Mycophenolic acid (MPA) Introduction

Mycophenolic acid (MPA) is an immunosuppressive abettor accessible either as an ester prodrug or as a sodium salt. Mycophenolate mofetil (MMF) is the 2-morpholinoethyl ester prodrug of MPA formulated to advance its bioavailability. Mycophenolate sodium is a delayed absolution conception that delivers MPA in the baby civil after getting appear into the stomach. MPA is adumbrated as antibacterial abettor in patients accepting allogeneic renal, cardiac or hepatic transplants. It is a noncompetitive, careful and capricious inhibitor of inosine monophosphate dehydrogenase (IMPDH). IMPDH is an important rate-limiting agitator complex in purine synthesis, which converts inosine monophosphate (IMP) to guanosine monophosphate.
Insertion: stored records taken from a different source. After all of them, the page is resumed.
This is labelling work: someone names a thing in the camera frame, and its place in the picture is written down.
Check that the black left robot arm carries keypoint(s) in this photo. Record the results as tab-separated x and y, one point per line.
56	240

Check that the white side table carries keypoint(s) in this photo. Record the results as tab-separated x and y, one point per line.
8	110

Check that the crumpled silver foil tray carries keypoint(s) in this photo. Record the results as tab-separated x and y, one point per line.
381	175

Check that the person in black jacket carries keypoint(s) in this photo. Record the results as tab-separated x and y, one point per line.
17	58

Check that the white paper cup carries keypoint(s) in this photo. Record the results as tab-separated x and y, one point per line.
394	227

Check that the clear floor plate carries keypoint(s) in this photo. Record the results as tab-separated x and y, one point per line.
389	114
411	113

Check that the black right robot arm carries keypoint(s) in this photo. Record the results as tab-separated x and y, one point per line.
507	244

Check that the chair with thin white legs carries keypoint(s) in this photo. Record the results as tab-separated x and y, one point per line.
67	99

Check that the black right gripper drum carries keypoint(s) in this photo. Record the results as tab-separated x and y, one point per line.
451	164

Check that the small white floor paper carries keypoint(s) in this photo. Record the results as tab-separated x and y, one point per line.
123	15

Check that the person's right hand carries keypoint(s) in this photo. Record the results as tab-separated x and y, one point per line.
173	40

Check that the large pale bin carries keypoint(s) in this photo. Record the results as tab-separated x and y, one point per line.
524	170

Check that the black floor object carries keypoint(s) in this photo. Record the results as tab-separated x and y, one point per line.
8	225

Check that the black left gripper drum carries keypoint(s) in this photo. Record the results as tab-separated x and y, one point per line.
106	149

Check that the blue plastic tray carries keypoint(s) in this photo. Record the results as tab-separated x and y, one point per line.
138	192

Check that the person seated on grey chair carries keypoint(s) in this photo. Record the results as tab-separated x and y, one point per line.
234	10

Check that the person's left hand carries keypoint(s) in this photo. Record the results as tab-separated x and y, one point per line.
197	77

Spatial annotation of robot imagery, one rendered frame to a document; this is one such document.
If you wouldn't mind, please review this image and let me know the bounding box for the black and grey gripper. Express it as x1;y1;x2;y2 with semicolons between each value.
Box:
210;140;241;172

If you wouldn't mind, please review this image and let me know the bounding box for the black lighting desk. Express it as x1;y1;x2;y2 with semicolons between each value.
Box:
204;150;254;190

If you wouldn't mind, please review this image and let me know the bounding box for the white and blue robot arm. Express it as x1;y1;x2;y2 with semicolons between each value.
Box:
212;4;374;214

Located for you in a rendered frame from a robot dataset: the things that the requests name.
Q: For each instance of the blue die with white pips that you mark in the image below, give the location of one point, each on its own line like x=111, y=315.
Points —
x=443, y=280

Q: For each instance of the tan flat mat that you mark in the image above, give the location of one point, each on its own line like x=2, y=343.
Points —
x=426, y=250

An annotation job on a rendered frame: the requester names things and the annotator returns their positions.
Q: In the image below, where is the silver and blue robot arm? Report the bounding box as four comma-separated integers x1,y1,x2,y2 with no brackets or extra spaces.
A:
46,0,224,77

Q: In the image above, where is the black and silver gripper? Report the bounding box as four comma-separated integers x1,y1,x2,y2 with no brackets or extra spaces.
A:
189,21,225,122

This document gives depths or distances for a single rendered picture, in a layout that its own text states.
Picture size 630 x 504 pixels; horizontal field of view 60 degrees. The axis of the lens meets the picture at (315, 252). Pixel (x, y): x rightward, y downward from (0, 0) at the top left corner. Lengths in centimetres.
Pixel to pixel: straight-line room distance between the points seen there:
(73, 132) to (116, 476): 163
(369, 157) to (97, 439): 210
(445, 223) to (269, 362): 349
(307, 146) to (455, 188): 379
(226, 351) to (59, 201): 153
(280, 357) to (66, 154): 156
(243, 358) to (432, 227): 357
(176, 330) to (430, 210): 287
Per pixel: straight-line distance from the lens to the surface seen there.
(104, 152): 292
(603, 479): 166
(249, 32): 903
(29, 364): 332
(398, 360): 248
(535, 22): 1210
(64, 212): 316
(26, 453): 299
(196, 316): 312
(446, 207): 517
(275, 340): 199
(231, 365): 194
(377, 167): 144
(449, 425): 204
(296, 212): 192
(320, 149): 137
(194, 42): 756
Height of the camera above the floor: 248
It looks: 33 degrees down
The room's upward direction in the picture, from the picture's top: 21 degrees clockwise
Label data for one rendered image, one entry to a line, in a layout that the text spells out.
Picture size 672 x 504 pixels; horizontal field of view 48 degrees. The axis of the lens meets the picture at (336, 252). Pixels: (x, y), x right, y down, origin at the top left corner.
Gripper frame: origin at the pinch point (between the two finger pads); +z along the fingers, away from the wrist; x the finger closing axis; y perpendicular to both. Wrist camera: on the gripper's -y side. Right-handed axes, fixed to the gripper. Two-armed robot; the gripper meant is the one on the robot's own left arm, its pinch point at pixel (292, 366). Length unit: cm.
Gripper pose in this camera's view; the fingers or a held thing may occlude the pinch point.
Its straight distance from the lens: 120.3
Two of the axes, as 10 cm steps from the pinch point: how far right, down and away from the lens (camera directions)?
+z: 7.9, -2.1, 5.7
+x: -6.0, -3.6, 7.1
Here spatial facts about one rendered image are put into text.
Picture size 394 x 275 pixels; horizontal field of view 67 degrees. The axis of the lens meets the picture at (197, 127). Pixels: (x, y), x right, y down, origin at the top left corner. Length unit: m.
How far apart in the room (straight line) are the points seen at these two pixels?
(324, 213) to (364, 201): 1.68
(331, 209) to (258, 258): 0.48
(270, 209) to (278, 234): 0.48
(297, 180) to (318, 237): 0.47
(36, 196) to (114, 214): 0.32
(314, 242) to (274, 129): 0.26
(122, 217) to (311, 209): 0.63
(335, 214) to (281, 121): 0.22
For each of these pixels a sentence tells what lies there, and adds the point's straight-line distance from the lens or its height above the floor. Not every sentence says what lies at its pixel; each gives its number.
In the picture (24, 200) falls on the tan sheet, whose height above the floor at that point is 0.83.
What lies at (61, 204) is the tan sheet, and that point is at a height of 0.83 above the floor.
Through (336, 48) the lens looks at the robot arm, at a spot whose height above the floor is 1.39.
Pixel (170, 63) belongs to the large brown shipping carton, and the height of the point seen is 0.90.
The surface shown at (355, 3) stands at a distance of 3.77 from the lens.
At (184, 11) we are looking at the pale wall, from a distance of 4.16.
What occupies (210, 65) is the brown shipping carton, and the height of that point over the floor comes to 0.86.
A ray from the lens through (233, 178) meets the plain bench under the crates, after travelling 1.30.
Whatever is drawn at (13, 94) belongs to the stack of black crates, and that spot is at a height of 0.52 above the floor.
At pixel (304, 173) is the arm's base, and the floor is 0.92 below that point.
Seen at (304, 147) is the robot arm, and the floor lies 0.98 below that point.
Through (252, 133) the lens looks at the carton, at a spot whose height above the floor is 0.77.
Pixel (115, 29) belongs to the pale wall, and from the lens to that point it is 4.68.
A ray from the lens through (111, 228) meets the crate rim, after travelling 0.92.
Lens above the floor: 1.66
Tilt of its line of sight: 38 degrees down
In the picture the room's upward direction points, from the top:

Mycophenolic acid is a potent, selective, uncompetitive, and capricious inhibitor of inosine monophosphate dehydrogenase (IMPDH), and accordingly inhibits the de novo alleyway of guanosine nucleotide amalgam after assimilation into DNA. Because T- and B-lymphocytes are alarmingly abased for their admeasurement on de novo amalgam of purines, admitting added corpuscle types can advance deliver pathways, mycophenolic acid has almighty cytostatic furnishings on lymphocytes. Mycophenolic acid inhibits proliferative responses of T- and B-lymphocytes to both mitogenic and allospecific stimulation. Addition of guanosine or deoxyguanosine reverses the cytostatic furnishings of mycophenolic acid on lymphocytes. Mycophenolic acid aswell suppresses antibiotic accumulation by B-lymphocytes. Mycophenolic acid prevents the glycosylation of lymphocyte and monocyte glycoproteins that are complex in intercellular adherence to endothelial beef and may arrest application of leukocytes into sites of deepening and affix rejection.